Not as Bad as it Could Have Been
After Wednesday's Fed-driven sell-off, it was unlikely if not impossible that bonds wouldn't end up saying they had a bad week. That is certainly still the case, but after Friday, it's not as bad as it could have been. PCE inflation came in at 0.1% at the core level, month over month. If inflation repeated that performance for 12 months, annual inflation would be below the 2.0% target. Headline inflation is even lower and has been doing even better in terms of getting back to a target trajectory. Bond traders are largely able to price in PCE data because a good amount of it can be calculated from CPI/PPI which come out 2 weeks earlier. There was still enough of a surprise for 10yr yields to drop a quick 6bps and ultimately end the day 4bps lower than yesterday.
Econ Data / Events
M/M Core PCE
0.1 vs 0.2 f'cast, 0.3 prev
Y/Y Core PCE
2.8 vs 2.9 f'cast, 2.8 prev
Market Movement Recap
09:25 AM Slightly stronger overnight with additional gains after PCE data. MBS up 11 ticks (.34) and 10yr down 6.8bps at 4.503
01:14 PM Generally stronger, but off the highs. MBS up 10 ticks (.31) and 10yr down 6.4bps to 4.507
01:52 PM Down just over an eighth from highs in MBS. 10yr down 6bps at 4.511
The week's big story is still the big jump in rates that took place after Wednesday's Fed announcement. And while rates remain noticeably elevated on the week due to that jump, they're set to end the week at slightly less elevated levels. Credit this morning's inflation data for that development! Part of Wednesday's Fed Day drama involved a renewed focus on inflation reports. That added to anxiety because Friday's PCE inflation index is one of the two big inflation reports that come out each month. The bond market that underlies day-to-day interest rate movement is most focused on what's known as "core" inflation, which discounts the more volatile food and energy components. If month over month core inflation is running just under 0.2%, annual inflation would eventually hit its 2.0% target. Today's monthly core PCE came in at 0.1%, which was lower than the market expected. In year over year terms, there's more work to do, as PCE remained at 2.8%. The market actually expected a 0.1% increase on the annual number. In general, when reports like PCE (or its counterpoint, CPI) come in lower than expected, it puts downward pressure on rates. Today was no exception with the average lender getting back almost half of the ground lost on Wednesday. Top tier 30yr fixed rates are still over 7%, but only just.

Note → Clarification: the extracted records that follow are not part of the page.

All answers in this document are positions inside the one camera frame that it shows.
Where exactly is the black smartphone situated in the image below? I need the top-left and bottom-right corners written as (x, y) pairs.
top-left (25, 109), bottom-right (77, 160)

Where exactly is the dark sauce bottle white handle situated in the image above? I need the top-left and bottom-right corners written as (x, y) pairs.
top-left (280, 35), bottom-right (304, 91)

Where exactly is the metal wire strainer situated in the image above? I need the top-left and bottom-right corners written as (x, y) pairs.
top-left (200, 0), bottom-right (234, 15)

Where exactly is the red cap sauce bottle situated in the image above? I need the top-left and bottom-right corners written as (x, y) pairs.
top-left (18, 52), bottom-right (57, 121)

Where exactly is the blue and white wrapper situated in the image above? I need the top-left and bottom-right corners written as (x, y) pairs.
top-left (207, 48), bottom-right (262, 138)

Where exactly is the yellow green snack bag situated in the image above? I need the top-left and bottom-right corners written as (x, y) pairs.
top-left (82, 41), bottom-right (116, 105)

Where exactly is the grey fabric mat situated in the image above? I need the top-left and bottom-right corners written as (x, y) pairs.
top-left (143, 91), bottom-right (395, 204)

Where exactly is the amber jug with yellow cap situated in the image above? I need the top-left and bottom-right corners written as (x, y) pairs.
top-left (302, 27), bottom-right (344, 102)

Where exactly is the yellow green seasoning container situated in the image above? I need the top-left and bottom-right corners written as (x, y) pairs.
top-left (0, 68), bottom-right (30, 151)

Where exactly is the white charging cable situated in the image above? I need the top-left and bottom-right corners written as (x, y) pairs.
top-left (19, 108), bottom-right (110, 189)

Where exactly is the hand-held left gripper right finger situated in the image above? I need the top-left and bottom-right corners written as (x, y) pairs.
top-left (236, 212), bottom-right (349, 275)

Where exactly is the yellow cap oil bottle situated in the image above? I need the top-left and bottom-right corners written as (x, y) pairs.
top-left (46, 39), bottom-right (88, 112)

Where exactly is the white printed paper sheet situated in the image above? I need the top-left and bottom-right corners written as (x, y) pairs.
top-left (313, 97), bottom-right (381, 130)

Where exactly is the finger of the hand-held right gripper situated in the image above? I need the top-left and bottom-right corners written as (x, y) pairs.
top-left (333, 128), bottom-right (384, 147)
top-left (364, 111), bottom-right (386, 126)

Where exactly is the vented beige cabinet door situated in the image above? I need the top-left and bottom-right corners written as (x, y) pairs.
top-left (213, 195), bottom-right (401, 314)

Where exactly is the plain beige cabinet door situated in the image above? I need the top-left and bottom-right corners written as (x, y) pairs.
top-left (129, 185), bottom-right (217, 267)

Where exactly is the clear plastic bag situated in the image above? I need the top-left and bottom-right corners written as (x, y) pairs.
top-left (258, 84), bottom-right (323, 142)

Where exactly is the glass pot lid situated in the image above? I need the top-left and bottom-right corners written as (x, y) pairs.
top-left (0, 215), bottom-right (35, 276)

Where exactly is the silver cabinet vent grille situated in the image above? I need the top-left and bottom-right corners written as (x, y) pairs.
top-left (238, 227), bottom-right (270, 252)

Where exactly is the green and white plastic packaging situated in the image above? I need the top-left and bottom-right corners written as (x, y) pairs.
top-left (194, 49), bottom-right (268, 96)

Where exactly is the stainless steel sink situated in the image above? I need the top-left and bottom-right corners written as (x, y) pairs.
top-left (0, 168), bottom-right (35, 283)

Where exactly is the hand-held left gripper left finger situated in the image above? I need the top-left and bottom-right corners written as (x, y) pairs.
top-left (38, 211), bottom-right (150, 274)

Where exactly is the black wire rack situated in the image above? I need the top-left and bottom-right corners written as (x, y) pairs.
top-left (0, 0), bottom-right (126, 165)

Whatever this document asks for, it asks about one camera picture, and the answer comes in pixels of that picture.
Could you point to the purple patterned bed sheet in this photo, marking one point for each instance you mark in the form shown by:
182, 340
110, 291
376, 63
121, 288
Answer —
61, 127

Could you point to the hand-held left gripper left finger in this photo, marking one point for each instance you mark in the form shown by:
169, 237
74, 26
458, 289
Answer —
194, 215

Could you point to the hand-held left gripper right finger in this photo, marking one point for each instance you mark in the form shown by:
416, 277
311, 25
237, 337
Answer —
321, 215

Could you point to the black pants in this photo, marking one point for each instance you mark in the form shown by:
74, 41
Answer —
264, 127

This week's biggest to-do in terms of economic reports was this morning's PCE inflation data. The fact that the Fed just said it was shifting its primary focus away from the labor market and back toward inflation made PCE all the more interesting. Thankfully, it came out lower than expected at the core level, both in monthly and annual terms (a nice development considering yesterday's Q3 numbers were higher than expected). The unrounded monthly number of 0.11 was very close to the rounded 0.1%. Bonds rallied in response, but the gains have been modest in comparison to Wednesday's losses.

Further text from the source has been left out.